# [What you will do]
Which lines of the data include the string "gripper"? List them all.

# [Dataset excerpt]
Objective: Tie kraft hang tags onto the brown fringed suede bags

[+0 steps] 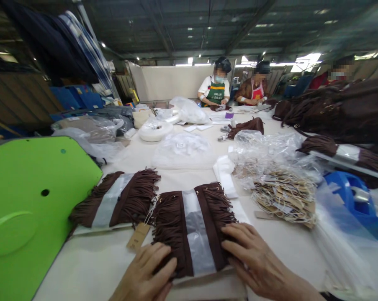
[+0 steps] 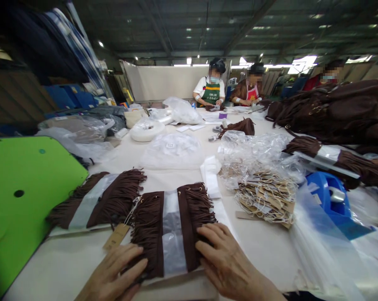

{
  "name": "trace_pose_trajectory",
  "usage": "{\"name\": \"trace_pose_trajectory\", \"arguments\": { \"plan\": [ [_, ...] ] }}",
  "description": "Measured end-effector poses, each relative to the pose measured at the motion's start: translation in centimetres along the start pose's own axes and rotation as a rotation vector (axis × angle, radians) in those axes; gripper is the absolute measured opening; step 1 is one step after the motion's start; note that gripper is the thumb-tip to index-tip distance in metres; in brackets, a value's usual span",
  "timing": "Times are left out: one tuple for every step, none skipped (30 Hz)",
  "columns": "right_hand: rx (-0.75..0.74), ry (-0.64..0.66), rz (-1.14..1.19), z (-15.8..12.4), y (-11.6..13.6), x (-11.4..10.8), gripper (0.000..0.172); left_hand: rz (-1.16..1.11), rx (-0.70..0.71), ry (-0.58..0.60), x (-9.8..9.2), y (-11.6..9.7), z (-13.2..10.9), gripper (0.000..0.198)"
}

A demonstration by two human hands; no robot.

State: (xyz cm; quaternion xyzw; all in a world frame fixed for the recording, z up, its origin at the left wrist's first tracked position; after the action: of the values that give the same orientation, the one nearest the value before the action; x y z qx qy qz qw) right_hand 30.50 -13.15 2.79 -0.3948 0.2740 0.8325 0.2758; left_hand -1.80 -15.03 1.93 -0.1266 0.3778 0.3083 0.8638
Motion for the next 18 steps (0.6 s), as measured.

# [Task result]
  "description": "Measured end-effector poses, each relative to the pose measured at the motion's start: translation in centimetres along the start pose's own axes and rotation as a rotation vector (axis × angle, radians) in those axes; gripper is the absolute measured opening; step 1 is one step after the motion's start; note that gripper is the thumb-tip to index-tip distance in metres; in brackets, a value's usual span",
  "columns": "right_hand: rx (-0.75..0.74), ry (-0.64..0.66), rz (-1.14..1.19), z (-15.8..12.4), y (-11.6..13.6), x (-11.4..10.8), gripper (0.000..0.172); left_hand: rz (-1.16..1.11), rx (-0.70..0.71), ry (-0.58..0.60), x (-9.8..9.2), y (-11.6..9.7), z (-13.2..10.9), gripper (0.000..0.198)"

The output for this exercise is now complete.